• Task objective
Look for "Trace" in each line of the entries, and return the matching lines.

• Supplied records

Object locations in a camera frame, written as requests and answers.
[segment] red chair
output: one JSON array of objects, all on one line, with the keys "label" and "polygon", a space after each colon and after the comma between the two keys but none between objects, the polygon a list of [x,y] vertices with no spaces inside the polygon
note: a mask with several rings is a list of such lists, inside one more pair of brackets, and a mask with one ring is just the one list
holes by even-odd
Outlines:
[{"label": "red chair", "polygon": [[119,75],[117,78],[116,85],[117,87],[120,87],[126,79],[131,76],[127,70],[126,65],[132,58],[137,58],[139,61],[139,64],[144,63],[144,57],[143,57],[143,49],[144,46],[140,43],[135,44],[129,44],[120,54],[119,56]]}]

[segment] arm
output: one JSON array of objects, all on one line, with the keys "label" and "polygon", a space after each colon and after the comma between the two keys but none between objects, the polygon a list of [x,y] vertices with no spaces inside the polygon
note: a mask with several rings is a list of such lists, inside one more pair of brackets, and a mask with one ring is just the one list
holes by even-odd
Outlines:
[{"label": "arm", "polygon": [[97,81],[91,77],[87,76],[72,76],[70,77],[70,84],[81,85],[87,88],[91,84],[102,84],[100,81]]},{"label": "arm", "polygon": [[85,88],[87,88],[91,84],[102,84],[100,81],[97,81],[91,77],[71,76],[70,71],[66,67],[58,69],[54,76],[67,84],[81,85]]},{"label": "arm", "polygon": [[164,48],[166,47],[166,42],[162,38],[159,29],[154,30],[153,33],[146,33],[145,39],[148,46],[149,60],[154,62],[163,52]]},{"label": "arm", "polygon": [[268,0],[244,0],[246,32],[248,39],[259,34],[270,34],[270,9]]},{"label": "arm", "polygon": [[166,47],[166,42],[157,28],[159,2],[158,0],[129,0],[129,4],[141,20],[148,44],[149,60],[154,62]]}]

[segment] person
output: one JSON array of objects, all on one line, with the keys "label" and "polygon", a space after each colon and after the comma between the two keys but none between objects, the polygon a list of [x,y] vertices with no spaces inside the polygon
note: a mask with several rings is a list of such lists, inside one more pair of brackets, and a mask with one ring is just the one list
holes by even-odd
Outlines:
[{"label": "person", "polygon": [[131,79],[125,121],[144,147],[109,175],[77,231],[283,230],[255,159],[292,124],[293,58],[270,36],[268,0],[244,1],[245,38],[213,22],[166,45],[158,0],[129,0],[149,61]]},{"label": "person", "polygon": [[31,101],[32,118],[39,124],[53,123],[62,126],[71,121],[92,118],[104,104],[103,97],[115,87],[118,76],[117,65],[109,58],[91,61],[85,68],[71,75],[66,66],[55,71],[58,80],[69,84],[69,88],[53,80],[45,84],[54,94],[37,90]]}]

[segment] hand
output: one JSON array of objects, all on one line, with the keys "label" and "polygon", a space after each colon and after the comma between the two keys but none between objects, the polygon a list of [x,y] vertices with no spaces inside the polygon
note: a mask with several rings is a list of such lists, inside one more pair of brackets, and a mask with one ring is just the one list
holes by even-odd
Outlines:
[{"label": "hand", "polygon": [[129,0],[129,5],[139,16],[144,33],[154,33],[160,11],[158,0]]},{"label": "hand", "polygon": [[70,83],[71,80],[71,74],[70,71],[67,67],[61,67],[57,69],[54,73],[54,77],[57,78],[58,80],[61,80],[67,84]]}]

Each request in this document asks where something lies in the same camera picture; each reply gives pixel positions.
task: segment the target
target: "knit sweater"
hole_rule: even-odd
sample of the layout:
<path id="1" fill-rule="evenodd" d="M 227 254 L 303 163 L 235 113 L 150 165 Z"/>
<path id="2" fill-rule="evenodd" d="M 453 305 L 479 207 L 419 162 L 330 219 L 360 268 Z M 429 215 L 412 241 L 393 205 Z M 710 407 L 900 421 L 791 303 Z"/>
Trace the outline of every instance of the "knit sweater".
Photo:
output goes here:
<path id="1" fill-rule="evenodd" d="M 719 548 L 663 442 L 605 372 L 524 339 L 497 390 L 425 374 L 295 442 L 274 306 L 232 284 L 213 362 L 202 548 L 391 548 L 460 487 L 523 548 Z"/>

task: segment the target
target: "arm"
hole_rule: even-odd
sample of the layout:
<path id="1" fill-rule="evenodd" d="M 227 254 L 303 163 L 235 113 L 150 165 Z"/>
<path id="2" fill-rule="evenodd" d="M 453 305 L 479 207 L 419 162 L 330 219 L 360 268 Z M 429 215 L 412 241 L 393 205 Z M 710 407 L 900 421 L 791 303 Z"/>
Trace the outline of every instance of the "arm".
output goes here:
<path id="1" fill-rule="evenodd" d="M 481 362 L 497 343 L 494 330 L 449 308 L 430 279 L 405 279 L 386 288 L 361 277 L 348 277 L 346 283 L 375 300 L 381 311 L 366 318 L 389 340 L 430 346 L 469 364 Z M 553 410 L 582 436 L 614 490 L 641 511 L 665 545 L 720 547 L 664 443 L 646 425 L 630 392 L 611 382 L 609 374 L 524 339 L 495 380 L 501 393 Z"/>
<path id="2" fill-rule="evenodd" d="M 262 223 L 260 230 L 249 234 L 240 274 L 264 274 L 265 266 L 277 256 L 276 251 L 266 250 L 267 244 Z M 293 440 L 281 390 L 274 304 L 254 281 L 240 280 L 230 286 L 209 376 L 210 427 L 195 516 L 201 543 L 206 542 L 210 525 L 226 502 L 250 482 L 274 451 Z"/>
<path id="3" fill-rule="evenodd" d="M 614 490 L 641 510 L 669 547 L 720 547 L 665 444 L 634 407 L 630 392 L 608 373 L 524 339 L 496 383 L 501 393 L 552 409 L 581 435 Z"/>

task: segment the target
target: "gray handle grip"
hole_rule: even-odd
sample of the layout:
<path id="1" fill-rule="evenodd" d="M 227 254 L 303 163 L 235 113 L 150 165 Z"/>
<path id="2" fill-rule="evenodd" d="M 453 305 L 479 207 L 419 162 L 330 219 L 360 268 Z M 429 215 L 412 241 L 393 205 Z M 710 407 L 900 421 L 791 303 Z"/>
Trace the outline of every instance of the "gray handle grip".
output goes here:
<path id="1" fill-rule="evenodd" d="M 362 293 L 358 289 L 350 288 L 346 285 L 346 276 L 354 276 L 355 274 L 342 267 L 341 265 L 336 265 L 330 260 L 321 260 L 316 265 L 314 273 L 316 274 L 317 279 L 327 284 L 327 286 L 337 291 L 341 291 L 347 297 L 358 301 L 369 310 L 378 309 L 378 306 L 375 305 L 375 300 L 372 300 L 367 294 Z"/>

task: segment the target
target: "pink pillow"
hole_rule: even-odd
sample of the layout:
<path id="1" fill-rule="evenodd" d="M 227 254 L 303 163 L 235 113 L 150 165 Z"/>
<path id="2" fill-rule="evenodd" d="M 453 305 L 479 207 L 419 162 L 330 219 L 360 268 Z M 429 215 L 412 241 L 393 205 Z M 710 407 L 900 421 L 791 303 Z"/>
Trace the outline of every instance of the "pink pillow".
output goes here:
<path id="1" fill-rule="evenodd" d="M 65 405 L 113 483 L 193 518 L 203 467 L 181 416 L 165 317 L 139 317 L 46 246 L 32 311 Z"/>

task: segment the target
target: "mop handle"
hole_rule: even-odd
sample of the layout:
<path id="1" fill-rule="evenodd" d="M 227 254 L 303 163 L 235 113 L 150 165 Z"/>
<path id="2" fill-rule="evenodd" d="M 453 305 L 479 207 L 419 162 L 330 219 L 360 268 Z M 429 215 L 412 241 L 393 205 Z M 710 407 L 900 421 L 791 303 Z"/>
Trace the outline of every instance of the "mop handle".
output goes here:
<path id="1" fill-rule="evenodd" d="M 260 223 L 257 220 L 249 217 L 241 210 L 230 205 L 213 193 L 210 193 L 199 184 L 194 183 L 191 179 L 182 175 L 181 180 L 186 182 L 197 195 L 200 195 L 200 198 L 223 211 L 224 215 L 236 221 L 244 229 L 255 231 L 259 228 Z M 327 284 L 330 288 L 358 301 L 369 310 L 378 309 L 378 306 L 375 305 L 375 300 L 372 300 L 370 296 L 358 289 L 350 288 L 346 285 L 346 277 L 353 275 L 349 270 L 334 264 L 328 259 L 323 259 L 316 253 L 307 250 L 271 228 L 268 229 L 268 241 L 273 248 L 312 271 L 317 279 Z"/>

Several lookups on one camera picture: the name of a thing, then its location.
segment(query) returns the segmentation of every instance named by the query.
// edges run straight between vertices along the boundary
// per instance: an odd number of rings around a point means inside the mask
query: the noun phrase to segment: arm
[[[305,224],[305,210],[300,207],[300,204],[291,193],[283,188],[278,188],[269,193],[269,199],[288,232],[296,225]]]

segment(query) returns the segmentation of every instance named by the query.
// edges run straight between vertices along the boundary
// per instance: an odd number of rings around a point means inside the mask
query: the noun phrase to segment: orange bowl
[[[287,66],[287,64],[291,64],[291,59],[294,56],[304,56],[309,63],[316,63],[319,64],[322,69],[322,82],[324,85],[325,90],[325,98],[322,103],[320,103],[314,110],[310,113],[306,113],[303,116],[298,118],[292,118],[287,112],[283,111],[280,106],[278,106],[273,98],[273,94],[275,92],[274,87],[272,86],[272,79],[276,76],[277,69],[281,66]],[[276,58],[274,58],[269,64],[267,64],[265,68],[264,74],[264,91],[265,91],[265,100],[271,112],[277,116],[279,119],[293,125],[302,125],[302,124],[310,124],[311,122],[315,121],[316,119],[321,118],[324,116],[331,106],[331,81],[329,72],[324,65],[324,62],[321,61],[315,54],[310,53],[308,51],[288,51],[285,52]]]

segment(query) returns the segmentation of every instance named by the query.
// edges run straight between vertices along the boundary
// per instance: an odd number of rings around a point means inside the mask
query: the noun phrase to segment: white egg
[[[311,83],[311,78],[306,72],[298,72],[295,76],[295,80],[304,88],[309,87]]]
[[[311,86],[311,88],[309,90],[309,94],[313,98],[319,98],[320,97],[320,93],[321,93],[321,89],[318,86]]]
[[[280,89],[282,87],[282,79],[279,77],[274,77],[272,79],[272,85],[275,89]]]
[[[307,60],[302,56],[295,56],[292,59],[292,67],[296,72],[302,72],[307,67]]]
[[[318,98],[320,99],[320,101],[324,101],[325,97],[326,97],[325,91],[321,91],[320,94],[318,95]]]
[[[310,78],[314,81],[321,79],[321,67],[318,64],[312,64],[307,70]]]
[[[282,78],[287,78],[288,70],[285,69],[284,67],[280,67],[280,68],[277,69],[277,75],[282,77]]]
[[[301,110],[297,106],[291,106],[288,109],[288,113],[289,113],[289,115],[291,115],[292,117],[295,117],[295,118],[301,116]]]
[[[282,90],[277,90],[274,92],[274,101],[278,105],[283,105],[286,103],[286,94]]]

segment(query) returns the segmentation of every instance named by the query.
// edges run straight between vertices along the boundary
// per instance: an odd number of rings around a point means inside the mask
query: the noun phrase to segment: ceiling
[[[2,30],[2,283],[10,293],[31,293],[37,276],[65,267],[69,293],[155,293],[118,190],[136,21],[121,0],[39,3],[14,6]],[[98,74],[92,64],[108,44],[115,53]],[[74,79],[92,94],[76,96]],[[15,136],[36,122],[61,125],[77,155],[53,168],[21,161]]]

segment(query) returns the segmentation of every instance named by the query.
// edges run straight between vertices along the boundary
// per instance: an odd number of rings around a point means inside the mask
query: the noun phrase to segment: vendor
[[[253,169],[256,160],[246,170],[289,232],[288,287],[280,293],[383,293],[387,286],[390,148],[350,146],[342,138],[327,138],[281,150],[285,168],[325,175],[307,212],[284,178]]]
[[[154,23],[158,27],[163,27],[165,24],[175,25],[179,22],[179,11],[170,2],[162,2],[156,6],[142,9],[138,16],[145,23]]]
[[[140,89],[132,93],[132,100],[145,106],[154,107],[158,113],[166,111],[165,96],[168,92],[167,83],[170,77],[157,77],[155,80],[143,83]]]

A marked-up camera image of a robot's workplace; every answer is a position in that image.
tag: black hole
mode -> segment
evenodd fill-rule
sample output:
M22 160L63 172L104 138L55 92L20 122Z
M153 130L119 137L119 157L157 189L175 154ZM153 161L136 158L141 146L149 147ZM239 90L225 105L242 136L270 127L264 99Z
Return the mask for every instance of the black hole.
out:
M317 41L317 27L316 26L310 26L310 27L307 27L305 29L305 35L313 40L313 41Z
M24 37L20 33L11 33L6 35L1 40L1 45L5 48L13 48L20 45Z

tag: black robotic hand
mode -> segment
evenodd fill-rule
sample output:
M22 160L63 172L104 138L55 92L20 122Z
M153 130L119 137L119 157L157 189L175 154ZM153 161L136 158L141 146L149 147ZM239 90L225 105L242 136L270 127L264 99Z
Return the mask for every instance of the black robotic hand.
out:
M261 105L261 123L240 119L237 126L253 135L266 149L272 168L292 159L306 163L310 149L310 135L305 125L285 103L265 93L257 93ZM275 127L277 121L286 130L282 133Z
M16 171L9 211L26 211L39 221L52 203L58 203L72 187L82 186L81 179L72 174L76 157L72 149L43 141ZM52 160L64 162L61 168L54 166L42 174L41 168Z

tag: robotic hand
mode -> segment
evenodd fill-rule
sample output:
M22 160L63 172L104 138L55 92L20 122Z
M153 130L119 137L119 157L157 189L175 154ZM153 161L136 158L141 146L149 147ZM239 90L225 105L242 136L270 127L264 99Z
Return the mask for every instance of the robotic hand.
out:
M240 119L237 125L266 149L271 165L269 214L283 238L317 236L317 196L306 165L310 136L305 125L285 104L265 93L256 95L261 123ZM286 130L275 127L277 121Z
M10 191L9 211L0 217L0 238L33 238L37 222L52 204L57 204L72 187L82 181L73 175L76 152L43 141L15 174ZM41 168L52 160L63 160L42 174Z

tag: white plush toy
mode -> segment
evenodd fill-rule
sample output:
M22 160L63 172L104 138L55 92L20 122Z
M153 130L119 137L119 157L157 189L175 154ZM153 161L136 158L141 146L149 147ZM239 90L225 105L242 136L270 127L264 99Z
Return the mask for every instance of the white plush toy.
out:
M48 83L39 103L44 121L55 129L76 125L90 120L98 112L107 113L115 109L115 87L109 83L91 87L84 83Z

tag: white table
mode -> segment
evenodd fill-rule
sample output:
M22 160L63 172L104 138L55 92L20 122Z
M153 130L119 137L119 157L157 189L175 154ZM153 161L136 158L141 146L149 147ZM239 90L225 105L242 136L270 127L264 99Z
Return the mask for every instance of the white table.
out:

• Result for this task
Trace the outline of every instance of the "knit sweater".
Trace the outline of every instance of the "arm".
Trace the outline of every instance of the "gray handle grip".
Trace the outline of every instance of the "pink pillow".
Trace the outline of every instance of the "mop handle".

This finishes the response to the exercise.